## INFORMATION SUPPLIED
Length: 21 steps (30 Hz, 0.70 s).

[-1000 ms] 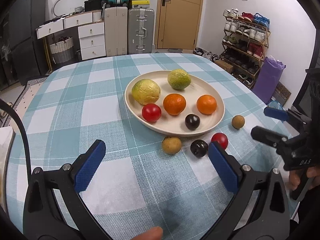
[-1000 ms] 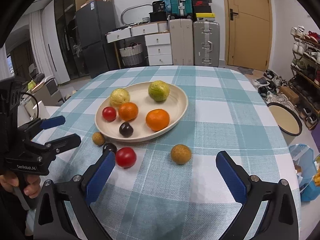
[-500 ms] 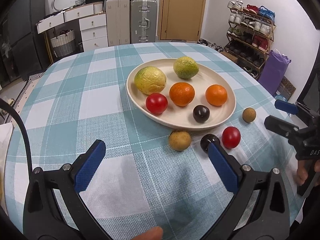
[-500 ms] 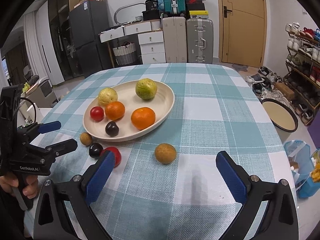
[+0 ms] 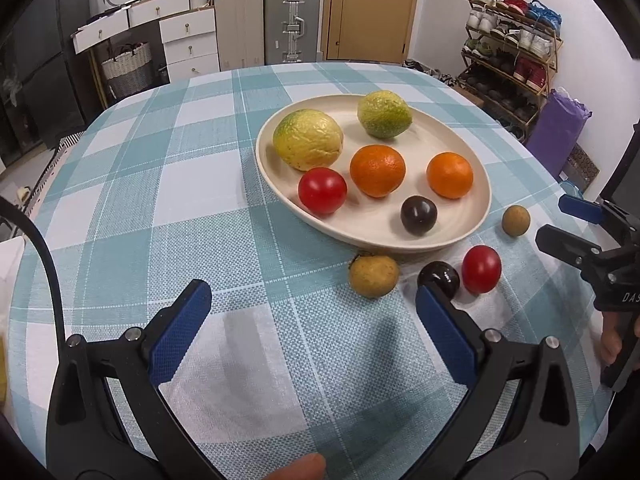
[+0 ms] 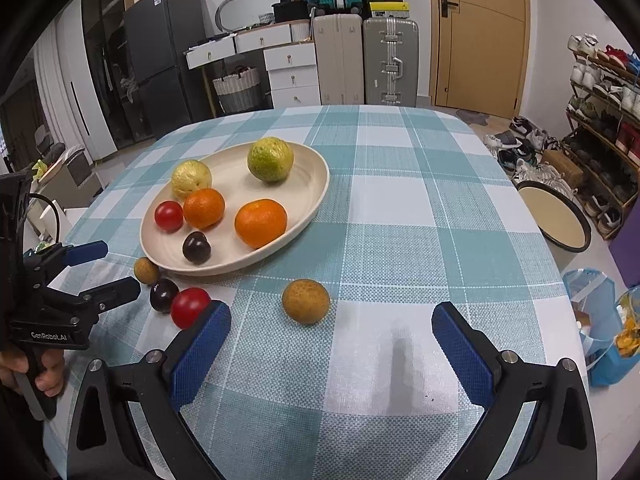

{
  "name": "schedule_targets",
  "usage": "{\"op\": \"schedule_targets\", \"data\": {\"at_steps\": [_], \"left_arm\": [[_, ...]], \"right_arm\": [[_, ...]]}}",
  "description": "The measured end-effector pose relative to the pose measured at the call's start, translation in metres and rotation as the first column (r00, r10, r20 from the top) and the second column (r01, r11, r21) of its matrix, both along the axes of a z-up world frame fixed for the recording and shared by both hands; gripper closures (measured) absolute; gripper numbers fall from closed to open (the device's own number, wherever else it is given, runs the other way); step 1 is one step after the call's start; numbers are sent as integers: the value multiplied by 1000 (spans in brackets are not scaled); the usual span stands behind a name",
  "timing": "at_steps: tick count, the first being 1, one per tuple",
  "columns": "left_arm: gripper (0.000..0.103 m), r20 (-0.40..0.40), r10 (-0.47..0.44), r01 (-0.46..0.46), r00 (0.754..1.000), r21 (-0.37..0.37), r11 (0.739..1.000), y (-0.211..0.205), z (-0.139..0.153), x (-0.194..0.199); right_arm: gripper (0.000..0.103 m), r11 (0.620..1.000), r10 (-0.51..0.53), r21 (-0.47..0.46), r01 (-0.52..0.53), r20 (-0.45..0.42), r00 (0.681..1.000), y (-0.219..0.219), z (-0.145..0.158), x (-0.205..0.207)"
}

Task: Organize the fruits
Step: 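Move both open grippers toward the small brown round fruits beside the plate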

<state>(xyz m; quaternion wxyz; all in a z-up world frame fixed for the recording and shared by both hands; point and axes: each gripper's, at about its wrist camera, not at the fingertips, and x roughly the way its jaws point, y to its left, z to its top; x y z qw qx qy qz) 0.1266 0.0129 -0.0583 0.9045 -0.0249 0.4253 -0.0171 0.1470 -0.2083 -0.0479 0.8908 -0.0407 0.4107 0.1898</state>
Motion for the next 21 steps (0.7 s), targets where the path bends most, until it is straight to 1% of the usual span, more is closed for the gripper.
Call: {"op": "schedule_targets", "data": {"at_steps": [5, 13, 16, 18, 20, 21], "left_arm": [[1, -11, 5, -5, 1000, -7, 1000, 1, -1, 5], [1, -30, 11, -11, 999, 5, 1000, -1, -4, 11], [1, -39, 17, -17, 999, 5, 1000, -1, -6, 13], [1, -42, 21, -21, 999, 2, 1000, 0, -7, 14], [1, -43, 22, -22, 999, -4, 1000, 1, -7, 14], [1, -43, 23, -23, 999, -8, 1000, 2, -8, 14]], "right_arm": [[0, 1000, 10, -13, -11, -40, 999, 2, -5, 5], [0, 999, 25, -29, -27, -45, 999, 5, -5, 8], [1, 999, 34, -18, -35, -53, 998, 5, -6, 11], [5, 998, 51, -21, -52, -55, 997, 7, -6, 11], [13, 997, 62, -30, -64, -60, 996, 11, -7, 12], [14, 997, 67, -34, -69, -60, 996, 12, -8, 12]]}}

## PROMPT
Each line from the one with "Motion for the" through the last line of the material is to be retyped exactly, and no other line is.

## REPLY
Motion for the next 21 steps (0.7 s), targets where the path bends most, until it is straight to 1% of the usual span, more is closed for the gripper.
Call: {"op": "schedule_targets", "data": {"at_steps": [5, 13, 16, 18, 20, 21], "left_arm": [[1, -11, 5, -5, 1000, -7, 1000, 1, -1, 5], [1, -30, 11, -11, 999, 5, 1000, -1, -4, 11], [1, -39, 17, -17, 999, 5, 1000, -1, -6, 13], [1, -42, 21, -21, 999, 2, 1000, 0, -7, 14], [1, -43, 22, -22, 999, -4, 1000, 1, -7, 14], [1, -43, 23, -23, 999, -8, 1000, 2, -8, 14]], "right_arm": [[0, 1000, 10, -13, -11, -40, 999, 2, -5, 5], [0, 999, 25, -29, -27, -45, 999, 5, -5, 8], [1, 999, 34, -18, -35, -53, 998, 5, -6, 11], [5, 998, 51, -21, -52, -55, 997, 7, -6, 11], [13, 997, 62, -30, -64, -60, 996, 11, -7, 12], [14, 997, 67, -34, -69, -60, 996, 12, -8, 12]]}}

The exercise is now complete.